Start with 1, reach for 2 as an expansion. 1 is subset of 2.

> >>From there, I can get to work.
> >
> >>> I don't think anybody disagrees that qualified local functions should
> >>> work.
> >>
> >> Yes, they do. Manu said you shouldn't be able to call an
> >> `immutable`-qualified local function! This is extremely weird, because
> >> it is always valid to drop a context qualifier!
> >>
> >>> It would be useful to decouple this from the the current
> >>> discussion to avoid derailing.
> >>
> >> I think it's related to why Manu is so confused.
> >
> > I don't think I'm as confused as you'd like to think.
>
> I'd have liked to think you are exactly as confused as someone who
> argues that useful closure capturing behavior is a blocker for a
> parallel `foreach` implementation, but you have been slowly backing down
> on that claim, so it is indeed likely that you are less confused now
> than you seemed to be when I wrote that post. :)

I haven't backed down. Large elements of my suggestion have been
misunderstood (or were omitted from my suggestion).
I know I can't convince you, and I don't want to try. You have your
own ideas, I'll see where it goes.

> > I understand I'm proposing to obliterate a thing. It's a complex and surprising thing,
> > and as far as I can tell, it's useless, and only a point of friction
> > and bugs. Can you show how it's useful?
> > ...
>
> The language needs a way to tell what kind of semantics are expected for
> variable accesses. The usefulness is that you (and the compiler
> implementer) know which code is guaranteed to keep working across
> compiler versions and which code is not guaranteed to work and you just
> got lucky and it might break on the next compiler update, leaving you
> with some weird concurrency bug that only happens on Tuesdays in release
> builds.

I don't know what you're saying here.

> You absolutely need some notion of shared variable. Unshared is
> optional, but why pessimize thread-local code, after having gone through
> the effort to make globals thread-local by default? It is possible that
> a shared _qualifier_ is ultimately too expensive and it should be
> replaced by some _special_ druntime constructs (which also has
> non-trivial implications, and needs to be designed properly). The
> language will however in each case need know about shared and unshared
> memory locations.

Again, I have no idea what you're talking about here.

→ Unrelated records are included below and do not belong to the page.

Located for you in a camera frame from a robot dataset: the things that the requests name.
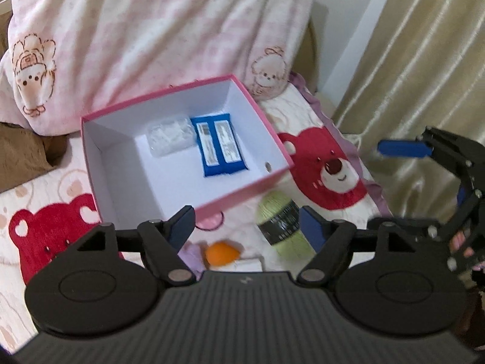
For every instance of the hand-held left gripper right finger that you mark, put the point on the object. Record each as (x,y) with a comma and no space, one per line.
(310,231)

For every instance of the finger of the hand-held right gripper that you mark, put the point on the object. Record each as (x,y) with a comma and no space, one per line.
(468,212)
(401,148)

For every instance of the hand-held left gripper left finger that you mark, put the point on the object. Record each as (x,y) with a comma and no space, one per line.
(182,229)

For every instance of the purple plush toy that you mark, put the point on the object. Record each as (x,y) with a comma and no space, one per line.
(191,258)

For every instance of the green yarn ball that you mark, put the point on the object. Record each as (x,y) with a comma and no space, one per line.
(280,220)

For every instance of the orange makeup sponge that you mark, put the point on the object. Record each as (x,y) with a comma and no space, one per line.
(221,254)

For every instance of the small white box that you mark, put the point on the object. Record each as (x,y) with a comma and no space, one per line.
(242,264)

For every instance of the pink cardboard box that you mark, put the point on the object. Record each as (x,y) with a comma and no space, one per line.
(125,182)

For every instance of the person's right hand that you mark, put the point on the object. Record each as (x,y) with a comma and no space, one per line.
(470,252)

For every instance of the blue packet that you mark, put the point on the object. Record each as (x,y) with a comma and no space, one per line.
(219,148)

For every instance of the clear plastic packet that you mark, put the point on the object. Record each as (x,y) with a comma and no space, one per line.
(170,136)

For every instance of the beige curtain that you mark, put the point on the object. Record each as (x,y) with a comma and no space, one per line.
(424,53)

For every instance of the brown pillow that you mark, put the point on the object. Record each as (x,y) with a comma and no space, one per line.
(26,155)

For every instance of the pink checked cartoon blanket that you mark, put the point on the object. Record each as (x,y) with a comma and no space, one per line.
(151,38)

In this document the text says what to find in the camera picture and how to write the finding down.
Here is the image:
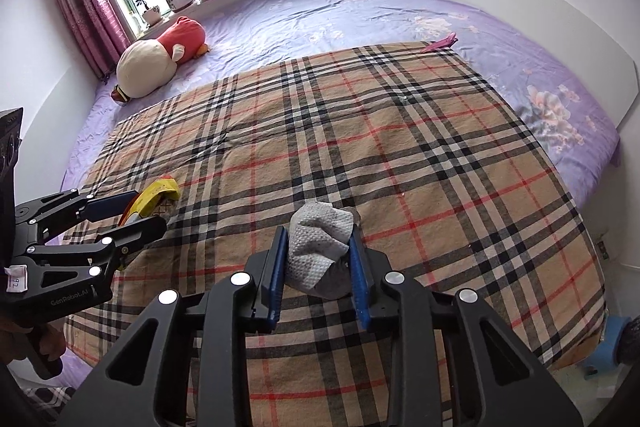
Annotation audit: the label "black white checked cloth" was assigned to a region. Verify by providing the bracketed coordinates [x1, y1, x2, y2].
[20, 386, 77, 425]

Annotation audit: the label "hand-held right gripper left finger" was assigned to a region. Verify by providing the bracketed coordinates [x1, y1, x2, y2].
[57, 224, 290, 427]

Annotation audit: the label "blue plastic object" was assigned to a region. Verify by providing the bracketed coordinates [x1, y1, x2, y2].
[592, 314, 632, 367]

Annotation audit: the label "grey paper towel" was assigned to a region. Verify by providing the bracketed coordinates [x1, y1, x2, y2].
[286, 202, 362, 299]

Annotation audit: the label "red and cream plush toy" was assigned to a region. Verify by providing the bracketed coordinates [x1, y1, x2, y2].
[110, 16, 210, 106]

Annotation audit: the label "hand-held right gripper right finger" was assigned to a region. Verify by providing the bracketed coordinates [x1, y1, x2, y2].
[347, 229, 583, 427]

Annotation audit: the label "pink clip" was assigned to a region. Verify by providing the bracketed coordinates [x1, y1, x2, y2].
[420, 33, 460, 54]

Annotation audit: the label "tan plaid blanket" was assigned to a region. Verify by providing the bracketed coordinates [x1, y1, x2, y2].
[62, 42, 608, 427]

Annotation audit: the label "yellow snack packet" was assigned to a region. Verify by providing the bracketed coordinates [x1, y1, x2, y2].
[117, 177, 181, 228]

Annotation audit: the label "purple floral bedsheet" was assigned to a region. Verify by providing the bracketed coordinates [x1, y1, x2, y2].
[57, 0, 623, 375]

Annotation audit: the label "person's left hand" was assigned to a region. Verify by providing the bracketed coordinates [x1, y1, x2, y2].
[0, 311, 67, 365]

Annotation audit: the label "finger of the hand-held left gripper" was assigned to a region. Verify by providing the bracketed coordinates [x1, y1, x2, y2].
[14, 188, 139, 239]
[25, 215, 168, 303]

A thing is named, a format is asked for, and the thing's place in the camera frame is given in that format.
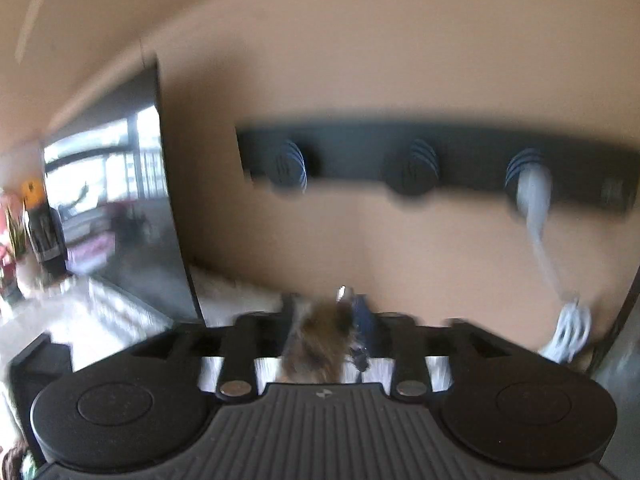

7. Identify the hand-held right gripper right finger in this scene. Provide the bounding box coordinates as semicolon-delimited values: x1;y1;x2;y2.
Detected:
350;294;503;397

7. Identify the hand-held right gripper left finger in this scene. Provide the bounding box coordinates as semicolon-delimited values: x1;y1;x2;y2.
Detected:
131;294;297;397

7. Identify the brown furry plush keychain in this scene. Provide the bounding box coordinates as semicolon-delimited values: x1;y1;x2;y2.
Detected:
276;285;370;386

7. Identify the black wall hook rack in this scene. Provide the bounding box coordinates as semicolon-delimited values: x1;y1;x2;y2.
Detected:
235;119;634;219

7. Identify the white fluffy blanket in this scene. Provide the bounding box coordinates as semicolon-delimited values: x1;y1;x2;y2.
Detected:
191;266;287;328

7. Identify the large black framed mirror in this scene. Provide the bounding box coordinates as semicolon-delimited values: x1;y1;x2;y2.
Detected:
42;53;205;325

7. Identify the green potted plant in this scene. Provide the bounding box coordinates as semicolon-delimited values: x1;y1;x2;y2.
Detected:
4;199;32;302

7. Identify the white hanging strap ornament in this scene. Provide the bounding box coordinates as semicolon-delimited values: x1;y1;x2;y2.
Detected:
506;148;593;365

> > It took a mammoth effort to arrive at agreement that shared can't
> > read/write. That's uncontroversial, trivial to implement, and won't
> > break anything that's not already critically broken.
> > Can we start there?
> > ...
>
> See my last post. I don't think we are there yet. Walter is actually
> leaning towards allowing default access on `shared` variables with
> sequential consistency guarantees.

No such thing exists, unless there is exactly one integer.

> I don't think he is on board with the redefinition of `shared` to
> `threadsafe`. For `threadsafe`, default access on unshared data must
> obviously be disallowed. For `shared` this is less obvious if you don't
> already assume it has the new meaning.

We can drop this 'threadsafe' thing you have going on. I yielded on
that discussion months ago, we need shared to not be broken first.